- [TO DO] Lift every line from the entries that includes the word "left".
[SUPPLIED MATERIAL Boundary: Start]
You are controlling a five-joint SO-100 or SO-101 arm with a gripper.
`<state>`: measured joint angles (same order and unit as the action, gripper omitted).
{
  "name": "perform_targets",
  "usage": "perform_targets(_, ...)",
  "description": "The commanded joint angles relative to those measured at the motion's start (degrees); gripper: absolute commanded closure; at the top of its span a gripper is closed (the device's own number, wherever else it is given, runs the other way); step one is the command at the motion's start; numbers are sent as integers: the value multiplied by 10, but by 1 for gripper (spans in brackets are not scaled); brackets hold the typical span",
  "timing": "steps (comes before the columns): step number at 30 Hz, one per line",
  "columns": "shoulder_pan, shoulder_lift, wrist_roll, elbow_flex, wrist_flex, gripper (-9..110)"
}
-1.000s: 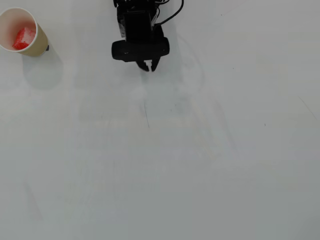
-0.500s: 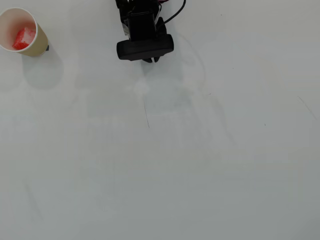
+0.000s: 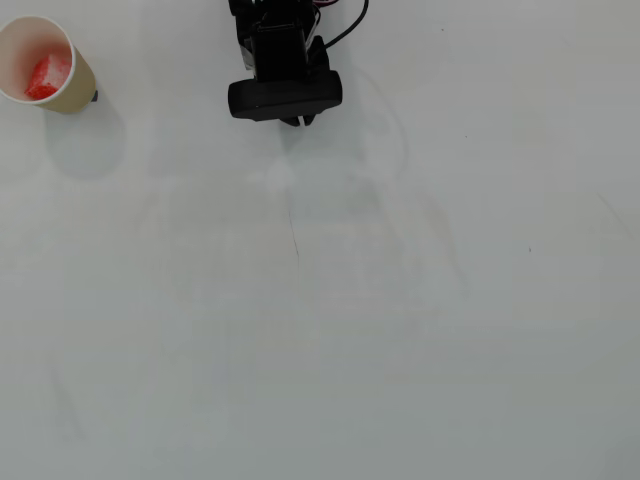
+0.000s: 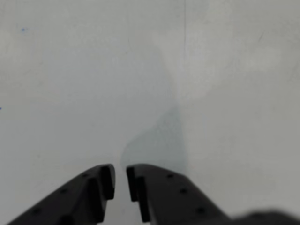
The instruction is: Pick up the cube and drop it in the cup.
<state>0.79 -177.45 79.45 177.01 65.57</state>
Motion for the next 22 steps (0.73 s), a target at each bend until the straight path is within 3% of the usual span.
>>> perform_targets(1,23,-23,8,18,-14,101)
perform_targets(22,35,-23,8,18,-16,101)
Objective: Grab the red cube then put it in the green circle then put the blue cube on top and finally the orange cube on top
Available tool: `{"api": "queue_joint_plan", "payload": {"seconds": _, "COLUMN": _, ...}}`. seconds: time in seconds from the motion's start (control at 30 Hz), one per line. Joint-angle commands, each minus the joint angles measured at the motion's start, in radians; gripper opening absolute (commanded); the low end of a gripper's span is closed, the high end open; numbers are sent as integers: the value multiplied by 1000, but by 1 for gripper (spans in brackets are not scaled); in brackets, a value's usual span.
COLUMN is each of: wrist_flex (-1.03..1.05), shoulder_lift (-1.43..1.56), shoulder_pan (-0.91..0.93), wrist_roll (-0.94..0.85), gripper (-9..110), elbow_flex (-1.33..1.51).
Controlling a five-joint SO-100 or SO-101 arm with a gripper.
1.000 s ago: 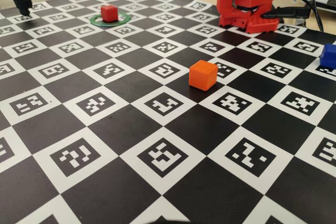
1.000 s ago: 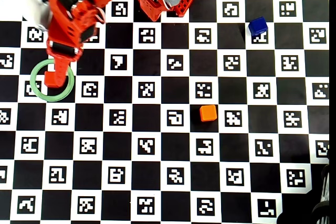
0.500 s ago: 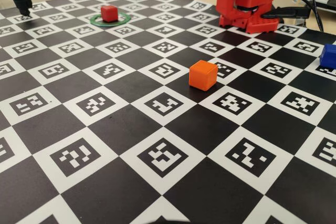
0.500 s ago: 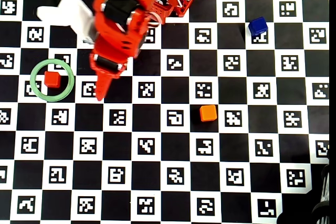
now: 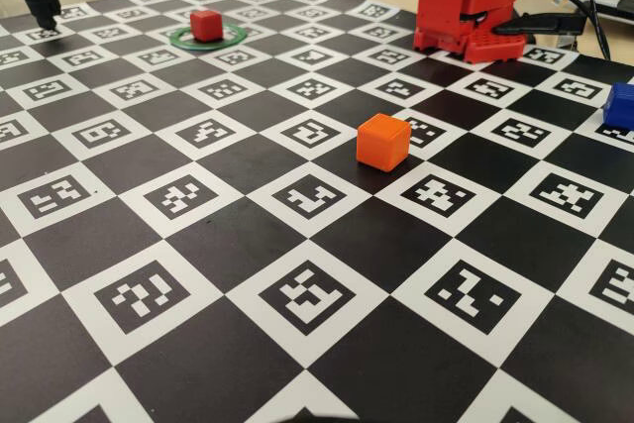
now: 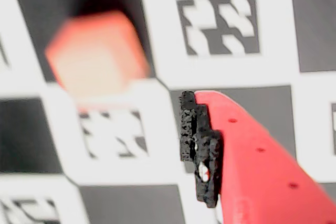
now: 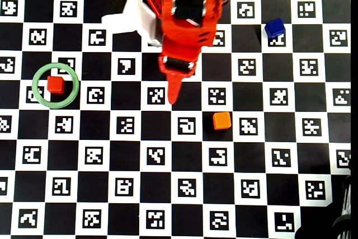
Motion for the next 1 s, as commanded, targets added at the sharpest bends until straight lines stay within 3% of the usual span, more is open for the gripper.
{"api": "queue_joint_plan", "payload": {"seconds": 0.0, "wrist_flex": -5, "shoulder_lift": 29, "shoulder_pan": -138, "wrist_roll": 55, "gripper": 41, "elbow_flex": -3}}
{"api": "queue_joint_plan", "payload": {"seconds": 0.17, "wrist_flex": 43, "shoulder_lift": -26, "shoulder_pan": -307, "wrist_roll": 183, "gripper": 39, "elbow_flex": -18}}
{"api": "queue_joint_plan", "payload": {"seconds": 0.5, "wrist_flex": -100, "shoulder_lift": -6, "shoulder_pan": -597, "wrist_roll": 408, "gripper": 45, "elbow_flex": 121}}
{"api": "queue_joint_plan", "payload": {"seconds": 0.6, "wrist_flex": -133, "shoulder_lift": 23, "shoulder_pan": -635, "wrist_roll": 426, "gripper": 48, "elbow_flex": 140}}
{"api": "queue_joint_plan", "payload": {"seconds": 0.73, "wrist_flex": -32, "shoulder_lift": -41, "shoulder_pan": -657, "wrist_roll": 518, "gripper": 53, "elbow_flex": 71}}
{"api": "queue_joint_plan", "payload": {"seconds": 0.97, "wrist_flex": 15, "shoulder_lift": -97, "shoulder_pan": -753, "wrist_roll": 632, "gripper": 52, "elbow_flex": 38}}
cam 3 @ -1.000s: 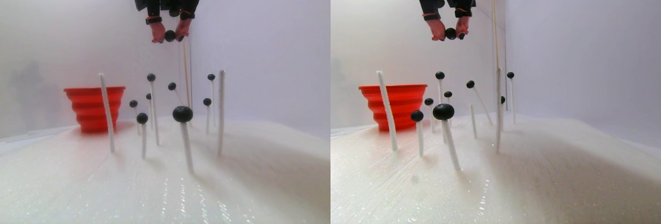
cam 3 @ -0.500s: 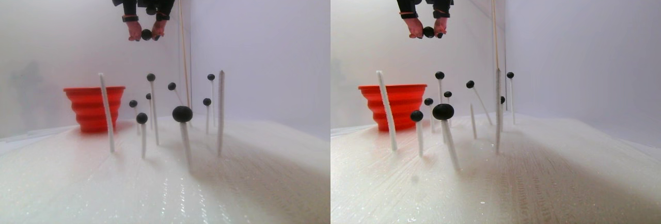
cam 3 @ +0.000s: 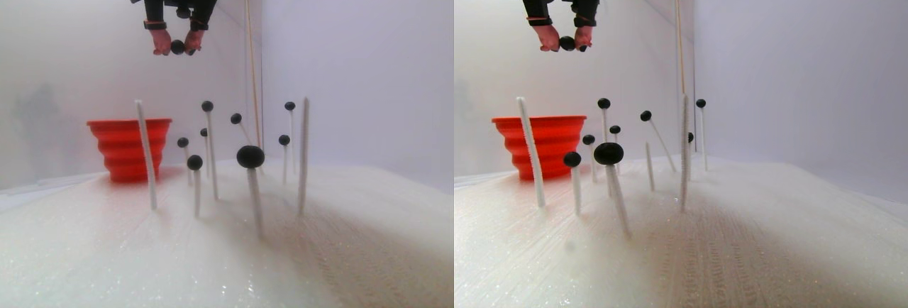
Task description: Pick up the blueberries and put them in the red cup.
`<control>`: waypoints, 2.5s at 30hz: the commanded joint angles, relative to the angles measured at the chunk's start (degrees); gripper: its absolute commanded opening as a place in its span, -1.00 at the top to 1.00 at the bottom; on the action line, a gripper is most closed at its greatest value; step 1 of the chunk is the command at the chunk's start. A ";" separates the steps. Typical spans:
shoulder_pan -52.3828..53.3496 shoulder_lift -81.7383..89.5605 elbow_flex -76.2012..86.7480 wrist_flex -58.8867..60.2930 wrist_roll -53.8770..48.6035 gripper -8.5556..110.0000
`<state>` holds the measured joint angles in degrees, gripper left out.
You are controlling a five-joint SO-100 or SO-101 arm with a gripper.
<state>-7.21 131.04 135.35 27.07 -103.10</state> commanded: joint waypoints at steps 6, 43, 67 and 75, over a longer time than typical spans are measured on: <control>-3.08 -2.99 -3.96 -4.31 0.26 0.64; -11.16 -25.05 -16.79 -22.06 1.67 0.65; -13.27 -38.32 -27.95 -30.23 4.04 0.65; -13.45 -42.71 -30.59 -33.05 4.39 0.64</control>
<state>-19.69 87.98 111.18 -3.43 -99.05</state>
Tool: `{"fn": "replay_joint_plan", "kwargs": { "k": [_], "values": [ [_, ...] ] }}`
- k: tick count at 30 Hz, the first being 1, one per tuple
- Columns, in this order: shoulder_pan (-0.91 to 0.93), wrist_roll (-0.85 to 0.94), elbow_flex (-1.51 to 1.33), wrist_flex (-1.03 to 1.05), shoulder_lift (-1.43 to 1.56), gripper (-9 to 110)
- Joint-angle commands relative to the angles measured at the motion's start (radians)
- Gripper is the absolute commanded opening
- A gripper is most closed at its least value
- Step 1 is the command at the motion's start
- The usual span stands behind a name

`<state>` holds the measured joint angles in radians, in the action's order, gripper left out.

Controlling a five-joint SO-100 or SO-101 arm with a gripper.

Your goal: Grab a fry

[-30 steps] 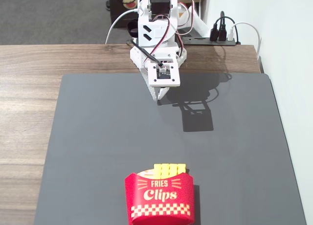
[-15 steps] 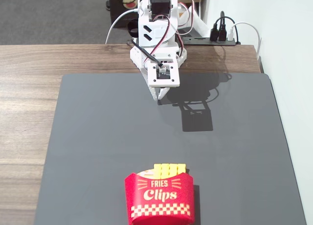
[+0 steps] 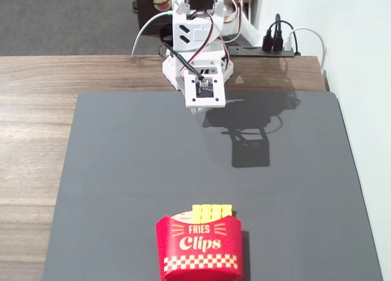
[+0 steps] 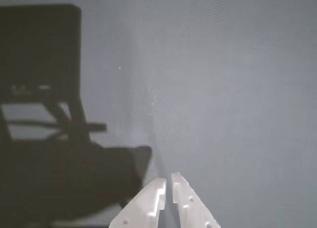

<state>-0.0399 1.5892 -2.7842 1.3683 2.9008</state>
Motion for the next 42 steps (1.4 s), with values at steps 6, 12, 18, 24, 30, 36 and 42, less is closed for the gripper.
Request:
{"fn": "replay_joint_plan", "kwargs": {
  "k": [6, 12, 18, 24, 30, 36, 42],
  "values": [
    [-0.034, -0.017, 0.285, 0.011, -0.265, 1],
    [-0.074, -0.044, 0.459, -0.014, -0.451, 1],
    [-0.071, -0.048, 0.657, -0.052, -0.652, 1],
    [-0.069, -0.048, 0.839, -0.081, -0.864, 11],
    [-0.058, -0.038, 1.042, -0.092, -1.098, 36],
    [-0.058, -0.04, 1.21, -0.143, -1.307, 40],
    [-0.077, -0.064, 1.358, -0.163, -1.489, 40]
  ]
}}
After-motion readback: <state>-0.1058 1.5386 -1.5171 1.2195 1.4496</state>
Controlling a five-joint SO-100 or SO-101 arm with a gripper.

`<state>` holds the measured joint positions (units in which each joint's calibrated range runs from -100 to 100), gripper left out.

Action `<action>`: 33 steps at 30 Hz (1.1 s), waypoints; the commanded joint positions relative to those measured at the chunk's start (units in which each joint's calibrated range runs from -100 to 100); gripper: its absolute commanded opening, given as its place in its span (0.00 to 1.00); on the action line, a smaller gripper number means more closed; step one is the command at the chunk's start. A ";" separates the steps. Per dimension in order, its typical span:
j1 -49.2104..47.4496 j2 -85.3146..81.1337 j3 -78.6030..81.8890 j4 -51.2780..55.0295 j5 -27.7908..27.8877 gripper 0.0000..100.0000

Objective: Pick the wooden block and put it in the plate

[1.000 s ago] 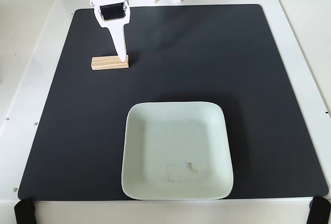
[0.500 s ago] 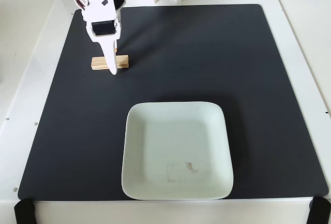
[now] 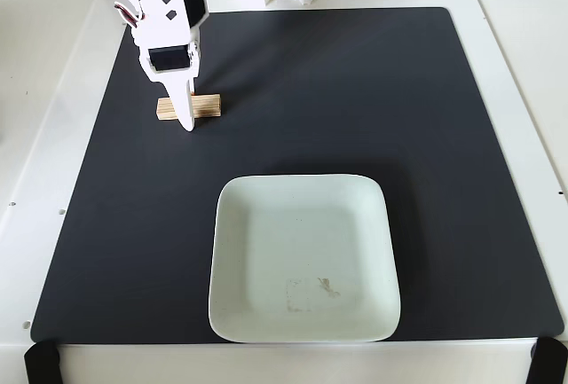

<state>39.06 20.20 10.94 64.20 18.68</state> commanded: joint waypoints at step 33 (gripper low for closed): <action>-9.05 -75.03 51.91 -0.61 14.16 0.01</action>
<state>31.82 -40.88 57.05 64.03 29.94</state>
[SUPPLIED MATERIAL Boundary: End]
- [RESPONSE BOX]
`<state>` holds the measured joint angles in degrees, gripper left out.
`<state>` holds the measured joint angles in radians, in the action's order, gripper left out.
`<state>` holds the measured joint positions (units in which each joint's calibrated range runs from -100 to 100), gripper left out.

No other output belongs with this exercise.